I recently got access to the Amazon Review dataset and thought it could be quite useful to experiment with data analytics, sentiment analysis etc. (you can request it here: https://nijianmo.github.io/amazon/index.html ). I downloaded the “category: software” subset which only contains approx 500k reviews
However, it seems that this data is NOT compliant to the JSON standard “nomenclature” meaning for example, it does not start with squared brackets “[” and “]”, comma is missing after each line.
Each line then contains several data points that are always there and sometimes there seems to be optional data. In addition, the “separator” comma of course also appears in the review texts.

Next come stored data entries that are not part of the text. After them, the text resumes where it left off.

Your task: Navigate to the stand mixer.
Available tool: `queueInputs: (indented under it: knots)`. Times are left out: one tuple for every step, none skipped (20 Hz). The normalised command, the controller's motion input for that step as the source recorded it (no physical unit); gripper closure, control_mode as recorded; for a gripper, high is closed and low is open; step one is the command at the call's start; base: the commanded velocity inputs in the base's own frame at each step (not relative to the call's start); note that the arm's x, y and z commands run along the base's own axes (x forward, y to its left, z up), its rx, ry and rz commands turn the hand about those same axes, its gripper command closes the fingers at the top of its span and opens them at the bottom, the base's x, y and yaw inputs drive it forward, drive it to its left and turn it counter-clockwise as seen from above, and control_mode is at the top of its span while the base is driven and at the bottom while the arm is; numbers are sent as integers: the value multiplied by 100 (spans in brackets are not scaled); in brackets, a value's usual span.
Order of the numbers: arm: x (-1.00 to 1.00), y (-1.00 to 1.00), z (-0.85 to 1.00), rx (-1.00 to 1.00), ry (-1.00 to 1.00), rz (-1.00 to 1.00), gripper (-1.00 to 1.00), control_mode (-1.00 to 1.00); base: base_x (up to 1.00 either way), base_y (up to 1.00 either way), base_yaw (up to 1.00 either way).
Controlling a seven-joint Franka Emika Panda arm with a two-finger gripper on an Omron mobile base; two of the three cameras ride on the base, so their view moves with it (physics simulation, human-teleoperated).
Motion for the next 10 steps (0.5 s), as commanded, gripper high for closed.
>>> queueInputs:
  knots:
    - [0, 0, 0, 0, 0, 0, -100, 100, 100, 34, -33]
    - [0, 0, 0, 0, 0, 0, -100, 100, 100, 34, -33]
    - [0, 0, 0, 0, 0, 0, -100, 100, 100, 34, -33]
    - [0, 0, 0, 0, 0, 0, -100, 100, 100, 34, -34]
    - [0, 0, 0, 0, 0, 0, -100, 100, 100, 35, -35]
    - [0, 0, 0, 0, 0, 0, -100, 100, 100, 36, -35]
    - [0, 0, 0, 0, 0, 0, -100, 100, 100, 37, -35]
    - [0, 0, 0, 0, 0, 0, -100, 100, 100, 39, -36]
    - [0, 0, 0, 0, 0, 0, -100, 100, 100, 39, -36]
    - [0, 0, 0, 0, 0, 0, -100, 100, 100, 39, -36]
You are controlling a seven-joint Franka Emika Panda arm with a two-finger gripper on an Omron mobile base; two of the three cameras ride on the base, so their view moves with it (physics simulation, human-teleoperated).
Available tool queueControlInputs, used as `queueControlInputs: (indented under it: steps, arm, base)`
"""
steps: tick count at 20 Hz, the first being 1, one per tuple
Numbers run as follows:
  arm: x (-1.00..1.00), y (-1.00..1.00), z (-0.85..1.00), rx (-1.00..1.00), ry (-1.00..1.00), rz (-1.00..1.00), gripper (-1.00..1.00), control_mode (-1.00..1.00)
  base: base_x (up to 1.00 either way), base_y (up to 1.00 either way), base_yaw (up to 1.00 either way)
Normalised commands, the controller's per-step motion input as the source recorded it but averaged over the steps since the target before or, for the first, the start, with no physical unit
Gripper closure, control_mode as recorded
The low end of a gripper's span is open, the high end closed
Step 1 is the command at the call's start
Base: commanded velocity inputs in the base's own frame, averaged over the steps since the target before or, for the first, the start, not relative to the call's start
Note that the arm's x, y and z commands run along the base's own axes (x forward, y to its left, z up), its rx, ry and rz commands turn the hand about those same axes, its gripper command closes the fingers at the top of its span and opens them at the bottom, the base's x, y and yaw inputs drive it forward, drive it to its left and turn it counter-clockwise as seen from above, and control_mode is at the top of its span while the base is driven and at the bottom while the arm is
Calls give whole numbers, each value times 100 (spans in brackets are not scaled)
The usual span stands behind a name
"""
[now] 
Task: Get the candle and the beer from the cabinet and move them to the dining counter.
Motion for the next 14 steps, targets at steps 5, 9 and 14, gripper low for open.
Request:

Is there a way to bring this into a manageable KNIME table format?
This is what I tried:
- JSON Reader: If I read the json.gz file I get an error message “Execute failed: Illegal character ((CTRL-CHAR, code 31)): only regular white space (\r, \n, \t) is allowed between tokens
at [Source: java.io.BufferedInputStream@2b612f61; line: 1, column: 2]” - researching it I found out, that the input file seems not to be compliant to the JSON standard
- Turning it into a CSV: that was just another pain, as it added lots of semicola for the optional columns in the row, where this optional data is not there. I finally get it into a 1 column data table with this approach, but I can’t find a way to extract the content from it.
Any hint, how to proceed?
Thank you in advance!